*WORK INSTRUCTIONS*
Check each line of the material. Copy those containing "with".

Content starts

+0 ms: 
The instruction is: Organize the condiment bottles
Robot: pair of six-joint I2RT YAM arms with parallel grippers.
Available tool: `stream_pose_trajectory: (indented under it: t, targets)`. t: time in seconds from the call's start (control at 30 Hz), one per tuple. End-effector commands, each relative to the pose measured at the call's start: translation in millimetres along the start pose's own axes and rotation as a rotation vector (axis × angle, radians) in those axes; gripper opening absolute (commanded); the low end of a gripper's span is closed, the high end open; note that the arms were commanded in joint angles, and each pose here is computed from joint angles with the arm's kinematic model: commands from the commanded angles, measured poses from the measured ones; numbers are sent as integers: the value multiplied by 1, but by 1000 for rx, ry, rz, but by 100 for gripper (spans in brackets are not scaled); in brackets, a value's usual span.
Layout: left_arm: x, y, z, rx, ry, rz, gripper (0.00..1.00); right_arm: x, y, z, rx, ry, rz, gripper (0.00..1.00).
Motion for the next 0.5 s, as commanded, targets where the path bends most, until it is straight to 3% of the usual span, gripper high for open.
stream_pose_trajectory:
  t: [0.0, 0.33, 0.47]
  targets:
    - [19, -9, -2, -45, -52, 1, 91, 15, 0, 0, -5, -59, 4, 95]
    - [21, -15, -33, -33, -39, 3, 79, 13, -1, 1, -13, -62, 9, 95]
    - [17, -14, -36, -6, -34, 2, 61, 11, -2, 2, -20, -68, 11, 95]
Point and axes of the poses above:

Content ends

*OUTPUT FOR THIS EXERCISE*
Robot: pair of six-joint I2RT YAM arms with parallel grippers.
Available tool: `stream_pose_trajectory: (indented under it: t, targets)`. t: time in seconds from the call's start (control at 30 Hz), one per tuple. End-effector commands, each relative to the pose measured at the call's start: translation in millimetres along the start pose's own axes and rotation as a rotation vector (axis × angle, radians) in those axes; gripper opening absolute (commanded); the low end of a gripper's span is closed, the high end open; note that the arms were commanded in joint angles, and each pose here is computed from joint angles with the arm's kinematic model: commands from the commanded angles, measured poses from the measured ones; numbers are sent as integers: the value multiplied by 1, but by 1000 for rx, ry, rz, but by 100 for gripper (spans in brackets are not scaled); in brackets, a value's usual span.

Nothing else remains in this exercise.